Can you please un-hide old security bugs?

Our goal is to open security bugs to the public once the bug is fixed and the fix has been shipped to a majority of users. However, many vulnerabilities affect products besides Chromium, and we don’t want to put users of those products unnecessarily at risk by opening the bug before fixes for the other affected products have shipped. We must balance a commitment to openness with a commitment to avoiding unnecessary risk for users of widely-used open source libraries.

Therefore, we publicly open all security bugs within approximately 14 weeks of the fix landing in the Chromium repository. The exception to this is in the event of the bug reporter or some other responsible party explicitly requesting anonymity or protection against disclosing other particularly sensitive data included in the vulnerability report (e.g. username and password pairs).

Can I get advance notice about security bugs?

Vendors of products based on Chromium, distributors of Operating Systems that bundle Chromium, and individuals and organizations that significantly contribute to fixing security bugs can be added to a list for earlier access to these bugs. You can email us at security@chromium.org to request to join the list if you meet the above criteria. In particular, vendors of anti-malware, IDS/IPS, vulnerability risk assessment, and similar products or services do not meet this bar. 

Please note that the safest version of Chrome/Chromium is always the latest stable version — there is no good reason to wait to upgrade, so enterprise deployments should always track the latest stable release. When you do this, there is no need to further assess the risk of Chromium vulnerabilities: we strive to fix vulnerabilities quickly and release often.

Can I see these security bugs so that I can back-port the fixes to my downstream project?

Many developers of other projects use V8, Chromium, and sub-components of Chromium in their own projects. This is great! We are glad that Chromium and V8 suit your needs.
We want to open up fixed security bugs (as described in the previous answer), and will generally give downstream developers access sooner. However, please be aware that backporting security patches from recent versions to old versions cannot always work. (There are several reasons for this: The patch won't apply to old versions; the solution was to add or remove a feature or change an API; the issue may seem minor until it's too late; and so on.) We believe the latest stable versions of Chromium and V8 are the most stable and secure. We also believe that tracking the latest stable upstream is usually less work for greater benefit in the long run than backporting. We strongly recommend that you track the latest stable branches, and we support only the latest stable branch.

What are the security and privacy guarantees of Incognito mode?

The canonical answer to this question is here: https://support.google.com/chrome/bin/answer.py?hl=en&answer=95464&p=cpn_incognito.

In particular, please note that Incognito is not a “do not track” mode, and it does not hide aspects of your identity from web sites. Chrome does offer a Do Not Track option, distinct from Incognito mode: chrome://settings/search#privacy.

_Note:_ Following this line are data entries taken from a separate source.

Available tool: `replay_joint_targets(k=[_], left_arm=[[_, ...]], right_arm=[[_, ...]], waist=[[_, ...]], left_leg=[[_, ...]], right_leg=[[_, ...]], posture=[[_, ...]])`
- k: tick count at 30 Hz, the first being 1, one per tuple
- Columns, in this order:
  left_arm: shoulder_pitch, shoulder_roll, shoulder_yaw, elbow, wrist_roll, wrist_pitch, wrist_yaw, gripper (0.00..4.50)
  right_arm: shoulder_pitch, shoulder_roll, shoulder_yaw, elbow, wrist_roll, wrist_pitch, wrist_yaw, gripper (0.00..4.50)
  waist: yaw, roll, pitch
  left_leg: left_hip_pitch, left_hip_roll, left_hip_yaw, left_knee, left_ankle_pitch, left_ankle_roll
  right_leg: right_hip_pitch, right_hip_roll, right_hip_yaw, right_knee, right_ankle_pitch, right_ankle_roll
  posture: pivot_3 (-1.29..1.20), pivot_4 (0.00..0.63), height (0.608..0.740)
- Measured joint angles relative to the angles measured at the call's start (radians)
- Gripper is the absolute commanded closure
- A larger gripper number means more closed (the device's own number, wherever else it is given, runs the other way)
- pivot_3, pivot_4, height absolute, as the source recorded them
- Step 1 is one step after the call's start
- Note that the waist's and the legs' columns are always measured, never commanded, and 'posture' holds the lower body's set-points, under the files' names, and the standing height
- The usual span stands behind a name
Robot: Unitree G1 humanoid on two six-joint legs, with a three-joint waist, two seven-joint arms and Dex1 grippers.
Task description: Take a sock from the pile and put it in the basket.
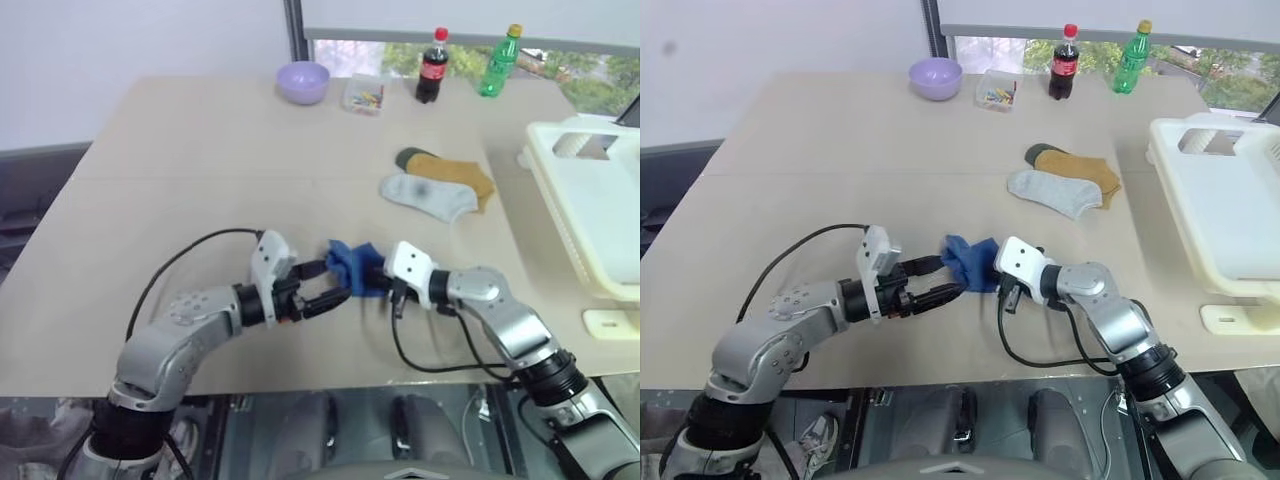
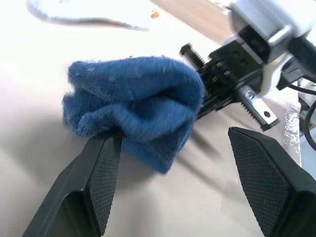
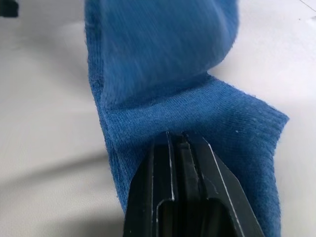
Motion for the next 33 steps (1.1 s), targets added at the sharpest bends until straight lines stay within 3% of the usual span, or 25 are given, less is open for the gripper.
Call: replay_joint_targets(k=[11, 22, 28, 31, 33], left_arm=[[-0.105, -0.104, -0.145, 0.19, 0.143, -0.138, -0.049, 0.85], [-0.192, -0.237, -0.189, 0.358, 0.223, -0.218, -0.061, 0.85], [-0.206, -0.229, -0.204, 0.387, 0.256, -0.219, -0.09, 0.85], [-0.222, -0.23, -0.218, 0.411, 0.262, -0.224, -0.116, 0.85], [-0.229, -0.229, -0.225, 0.438, 0.275, -0.249, -0.136, 0.85]], right_arm=[[0.033, -0.036, -0.017, -0.076, 0.002, 0.057, -0.005, 4.3], [0.094, -0.119, -0.044, -0.204, 0.002, 0.122, -0.004, 4.3], [0.123, -0.184, -0.054, -0.267, 0.014, 0.078, 0.029, 4.3], [0.154, -0.204, -0.129, -0.316, 0.104, 0.127, 0.067, 3.48], [0.175, -0.206, -0.215, -0.377, 0.197, 0.173, 0.072, 2.46]], waist=[[0.008, 0.0, 0.0], [0.008, 0.0, 0.0], [0.008, 0.0, 0.0], [0.01, -0.001, 0.0], [0.009, 0.0, -0.001]], left_leg=[[-0.001, 0.0, 0.0, 0.001, 0.0, 0.001], [-0.002, 0.0, 0.0, 0.004, -0.001, 0.002], [-0.002, 0.0, -0.001, 0.004, -0.001, 0.002], [-0.002, 0.001, -0.001, 0.006, -0.001, 0.002], [-0.002, 0.001, -0.001, 0.007, -0.002, 0.003]], right_leg=[[0.0, 0.005, 0.0, 0.0, 0.0, 0.0], [0.0, 0.006, -0.001, 0.0, 0.002, 0.005], [0.001, 0.006, -0.001, 0.0, 0.002, 0.005], [0.001, 0.006, -0.001, 0.0, 0.002, 0.005], [0.002, 0.006, -0.001, 0.0, 0.002, 0.005]], posture=[[0.0, 0.15, 0.74], [0.0, 0.15, 0.74], [0.0, 0.15, 0.74], [0.0, 0.15, 0.74], [0.0, 0.15, 0.74]])
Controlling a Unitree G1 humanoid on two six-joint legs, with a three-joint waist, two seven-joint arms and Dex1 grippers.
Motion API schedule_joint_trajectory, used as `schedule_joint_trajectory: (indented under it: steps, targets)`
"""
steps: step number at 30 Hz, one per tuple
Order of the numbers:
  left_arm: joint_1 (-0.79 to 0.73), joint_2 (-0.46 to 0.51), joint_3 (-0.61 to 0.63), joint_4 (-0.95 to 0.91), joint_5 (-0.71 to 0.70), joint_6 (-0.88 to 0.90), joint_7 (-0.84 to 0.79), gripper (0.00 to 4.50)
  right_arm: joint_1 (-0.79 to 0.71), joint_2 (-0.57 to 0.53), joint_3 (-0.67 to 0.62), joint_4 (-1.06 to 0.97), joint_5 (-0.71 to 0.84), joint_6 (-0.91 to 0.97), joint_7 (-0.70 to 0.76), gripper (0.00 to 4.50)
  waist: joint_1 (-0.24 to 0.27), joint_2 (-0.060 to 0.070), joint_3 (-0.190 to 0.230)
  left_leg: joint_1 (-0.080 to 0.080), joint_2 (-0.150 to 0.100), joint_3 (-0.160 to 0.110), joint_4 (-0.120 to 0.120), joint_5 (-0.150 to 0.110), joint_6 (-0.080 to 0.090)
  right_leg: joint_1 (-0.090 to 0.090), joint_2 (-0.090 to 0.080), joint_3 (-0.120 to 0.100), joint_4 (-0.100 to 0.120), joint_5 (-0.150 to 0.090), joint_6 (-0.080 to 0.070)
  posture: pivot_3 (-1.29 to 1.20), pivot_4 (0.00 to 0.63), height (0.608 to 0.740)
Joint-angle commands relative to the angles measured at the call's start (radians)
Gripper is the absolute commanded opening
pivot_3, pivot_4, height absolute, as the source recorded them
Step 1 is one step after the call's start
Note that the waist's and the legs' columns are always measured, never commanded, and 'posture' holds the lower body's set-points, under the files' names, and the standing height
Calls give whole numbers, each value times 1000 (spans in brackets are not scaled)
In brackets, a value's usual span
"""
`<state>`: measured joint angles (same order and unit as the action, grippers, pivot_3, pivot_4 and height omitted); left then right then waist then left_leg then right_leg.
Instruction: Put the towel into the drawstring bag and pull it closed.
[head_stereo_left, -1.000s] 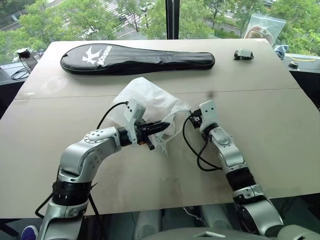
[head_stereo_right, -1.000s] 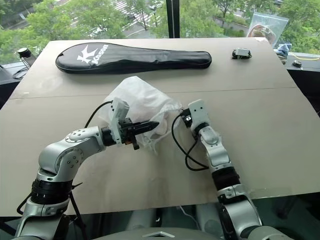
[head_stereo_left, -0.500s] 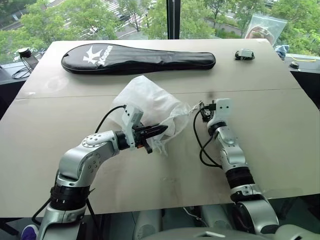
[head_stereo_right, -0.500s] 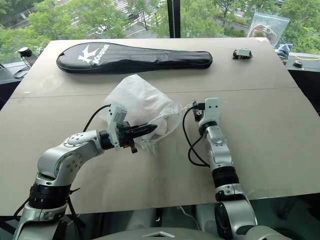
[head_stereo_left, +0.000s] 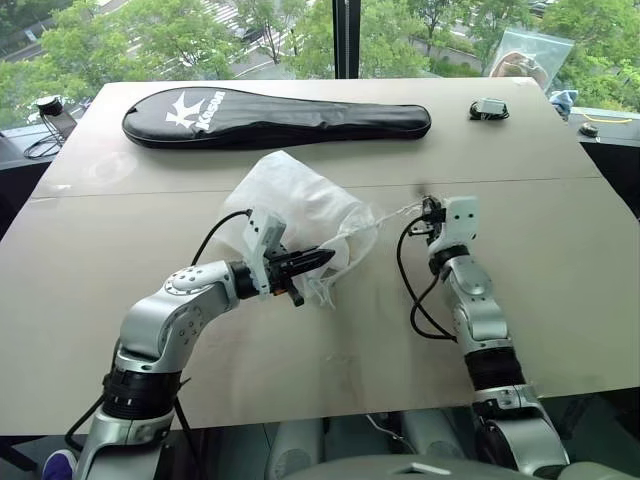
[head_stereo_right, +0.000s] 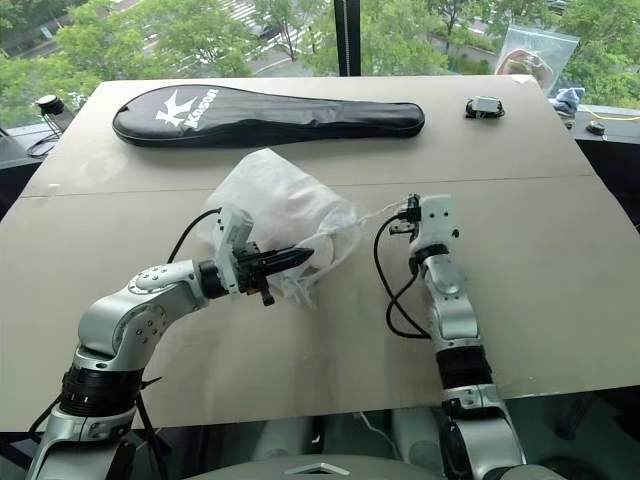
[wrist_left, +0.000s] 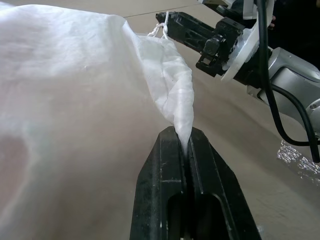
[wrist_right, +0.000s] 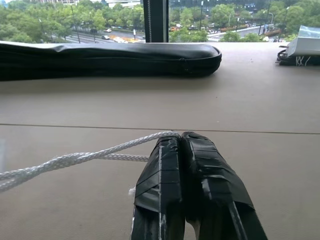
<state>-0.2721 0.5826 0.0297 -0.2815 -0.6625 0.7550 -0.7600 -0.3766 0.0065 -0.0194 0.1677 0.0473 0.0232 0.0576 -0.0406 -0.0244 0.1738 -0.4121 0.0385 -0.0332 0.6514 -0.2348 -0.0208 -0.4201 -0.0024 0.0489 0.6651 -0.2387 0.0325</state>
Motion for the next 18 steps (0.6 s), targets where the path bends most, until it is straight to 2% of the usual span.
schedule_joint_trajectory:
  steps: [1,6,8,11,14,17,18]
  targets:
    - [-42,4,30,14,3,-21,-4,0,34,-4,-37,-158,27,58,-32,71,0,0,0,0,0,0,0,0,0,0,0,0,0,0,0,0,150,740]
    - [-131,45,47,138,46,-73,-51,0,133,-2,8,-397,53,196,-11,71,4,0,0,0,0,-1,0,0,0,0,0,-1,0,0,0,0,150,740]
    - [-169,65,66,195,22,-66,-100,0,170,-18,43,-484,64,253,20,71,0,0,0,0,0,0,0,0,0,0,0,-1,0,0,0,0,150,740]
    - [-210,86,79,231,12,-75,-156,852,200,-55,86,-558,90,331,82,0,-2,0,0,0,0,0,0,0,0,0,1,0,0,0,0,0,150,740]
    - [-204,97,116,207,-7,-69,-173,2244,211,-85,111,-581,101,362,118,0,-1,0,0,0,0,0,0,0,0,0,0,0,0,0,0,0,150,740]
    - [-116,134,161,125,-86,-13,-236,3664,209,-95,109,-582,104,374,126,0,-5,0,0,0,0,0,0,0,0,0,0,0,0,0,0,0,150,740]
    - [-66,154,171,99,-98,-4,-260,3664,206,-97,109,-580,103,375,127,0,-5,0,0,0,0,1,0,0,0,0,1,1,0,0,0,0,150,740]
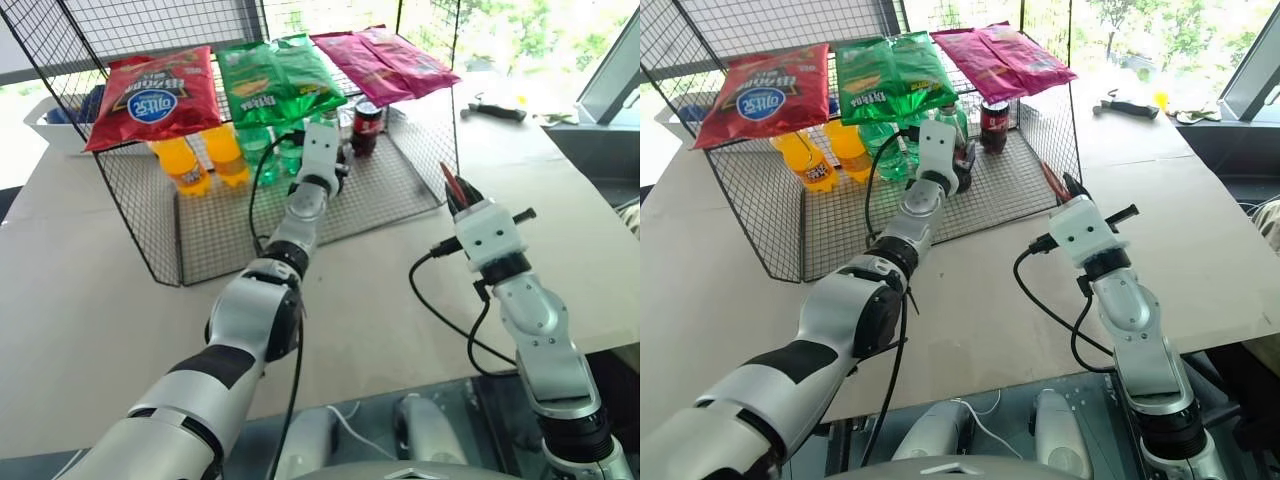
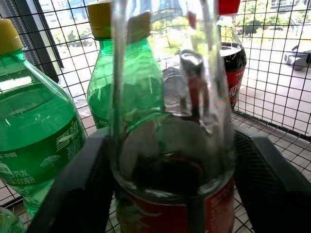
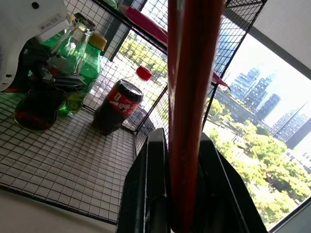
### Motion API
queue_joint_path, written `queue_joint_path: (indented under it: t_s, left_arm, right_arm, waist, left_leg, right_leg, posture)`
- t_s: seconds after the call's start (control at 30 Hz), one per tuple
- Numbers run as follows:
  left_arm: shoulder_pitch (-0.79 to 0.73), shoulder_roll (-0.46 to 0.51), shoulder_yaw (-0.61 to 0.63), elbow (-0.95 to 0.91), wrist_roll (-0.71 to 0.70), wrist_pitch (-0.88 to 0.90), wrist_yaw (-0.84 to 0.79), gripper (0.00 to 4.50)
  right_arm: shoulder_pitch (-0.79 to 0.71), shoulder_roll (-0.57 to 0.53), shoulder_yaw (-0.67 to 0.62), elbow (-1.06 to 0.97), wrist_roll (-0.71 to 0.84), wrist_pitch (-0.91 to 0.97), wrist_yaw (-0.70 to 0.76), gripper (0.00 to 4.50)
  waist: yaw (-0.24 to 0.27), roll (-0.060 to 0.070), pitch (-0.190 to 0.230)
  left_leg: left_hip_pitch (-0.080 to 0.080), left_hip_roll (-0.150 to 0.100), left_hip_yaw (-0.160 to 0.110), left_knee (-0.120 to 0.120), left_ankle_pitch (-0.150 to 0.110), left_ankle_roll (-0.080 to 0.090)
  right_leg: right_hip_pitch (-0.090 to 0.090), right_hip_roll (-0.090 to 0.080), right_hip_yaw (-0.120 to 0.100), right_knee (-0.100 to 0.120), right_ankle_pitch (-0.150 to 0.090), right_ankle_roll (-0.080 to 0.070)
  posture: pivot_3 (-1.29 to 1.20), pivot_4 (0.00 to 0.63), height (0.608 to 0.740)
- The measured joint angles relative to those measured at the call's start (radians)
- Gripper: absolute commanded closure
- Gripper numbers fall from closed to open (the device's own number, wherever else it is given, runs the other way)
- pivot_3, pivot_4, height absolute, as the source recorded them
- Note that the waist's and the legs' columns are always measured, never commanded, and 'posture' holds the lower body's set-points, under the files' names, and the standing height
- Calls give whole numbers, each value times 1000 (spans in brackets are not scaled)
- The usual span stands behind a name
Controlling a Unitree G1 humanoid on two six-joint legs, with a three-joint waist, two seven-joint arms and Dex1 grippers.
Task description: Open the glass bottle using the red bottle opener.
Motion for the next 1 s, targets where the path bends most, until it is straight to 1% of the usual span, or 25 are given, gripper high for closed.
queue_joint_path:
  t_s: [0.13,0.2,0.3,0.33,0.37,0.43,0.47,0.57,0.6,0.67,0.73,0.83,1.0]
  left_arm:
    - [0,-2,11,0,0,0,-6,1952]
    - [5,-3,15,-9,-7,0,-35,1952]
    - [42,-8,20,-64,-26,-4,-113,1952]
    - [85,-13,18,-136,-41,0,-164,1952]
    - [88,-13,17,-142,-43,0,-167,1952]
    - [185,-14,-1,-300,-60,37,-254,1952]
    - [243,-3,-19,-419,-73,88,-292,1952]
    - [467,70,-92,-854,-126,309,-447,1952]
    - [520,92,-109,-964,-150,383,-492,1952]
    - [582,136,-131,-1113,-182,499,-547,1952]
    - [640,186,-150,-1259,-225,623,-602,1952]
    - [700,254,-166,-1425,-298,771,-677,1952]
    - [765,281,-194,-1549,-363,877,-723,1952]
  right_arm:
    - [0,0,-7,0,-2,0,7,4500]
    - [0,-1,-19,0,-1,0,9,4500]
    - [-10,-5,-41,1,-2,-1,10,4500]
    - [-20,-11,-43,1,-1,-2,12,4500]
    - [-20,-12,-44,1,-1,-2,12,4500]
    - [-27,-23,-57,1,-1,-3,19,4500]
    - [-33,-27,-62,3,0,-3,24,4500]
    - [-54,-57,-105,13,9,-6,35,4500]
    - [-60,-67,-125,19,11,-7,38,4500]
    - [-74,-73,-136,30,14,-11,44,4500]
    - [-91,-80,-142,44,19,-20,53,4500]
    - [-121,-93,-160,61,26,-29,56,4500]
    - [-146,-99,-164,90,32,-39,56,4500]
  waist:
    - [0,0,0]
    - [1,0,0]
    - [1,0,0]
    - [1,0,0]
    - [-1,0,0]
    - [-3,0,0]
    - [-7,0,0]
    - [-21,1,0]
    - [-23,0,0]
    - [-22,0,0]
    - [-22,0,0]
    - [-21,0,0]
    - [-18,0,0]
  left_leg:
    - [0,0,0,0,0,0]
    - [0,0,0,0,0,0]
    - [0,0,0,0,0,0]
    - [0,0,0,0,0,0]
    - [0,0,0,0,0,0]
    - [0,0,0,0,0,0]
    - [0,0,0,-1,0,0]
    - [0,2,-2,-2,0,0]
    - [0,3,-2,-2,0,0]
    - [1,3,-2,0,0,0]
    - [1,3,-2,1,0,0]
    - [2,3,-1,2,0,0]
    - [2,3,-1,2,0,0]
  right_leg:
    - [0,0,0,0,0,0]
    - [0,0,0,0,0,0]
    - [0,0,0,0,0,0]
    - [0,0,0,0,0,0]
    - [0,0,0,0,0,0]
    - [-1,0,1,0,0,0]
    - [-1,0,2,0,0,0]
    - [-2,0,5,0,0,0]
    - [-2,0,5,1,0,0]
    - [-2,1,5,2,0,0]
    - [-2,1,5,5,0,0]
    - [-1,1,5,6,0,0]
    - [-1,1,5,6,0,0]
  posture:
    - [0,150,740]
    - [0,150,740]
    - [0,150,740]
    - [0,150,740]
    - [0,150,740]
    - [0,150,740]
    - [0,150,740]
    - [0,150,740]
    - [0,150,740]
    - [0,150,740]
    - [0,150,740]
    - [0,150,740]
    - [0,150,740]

When in Incognito mode, Chrome on desktop platforms (Windows, Linux, and Mac OS X), Chrome on Android, and Chrome OS do not store any new history, cookies, or other state in non-volatile storage. However, Incognito windows will be able to access some previously-stored state, such as browsing history.

It is not possible for Chrome to offer the full Incognito guarantee for iOS. Some data is sometimes stored on non-volatile storage, and while Chrome for iOS makes a best-effort attempt to delete as much history as it can when in Incognito mode, the guarantee is not as strong as it is on other platforms. On Chrome for iOS, we therefore call it “Incognito*” mode.

Why can’t I select Proceed Anyway on some HTTPS error screens?

A key guarantee of HTTPS is that Chrome can be relatively certain that it is connecting to the true web server and not an impostor. Some sites request an even higher degree of protection for their users (i.e. you): they assert to Chrome (via Strict Transport Security — HSTS — or by other means) that any server authentication error should be fatal, and that Chrome must close the connection. If you encounter such a fatal error, it is likely that your network is under attack, or that there is a network misconfiguration that is indistinguishable from an attack.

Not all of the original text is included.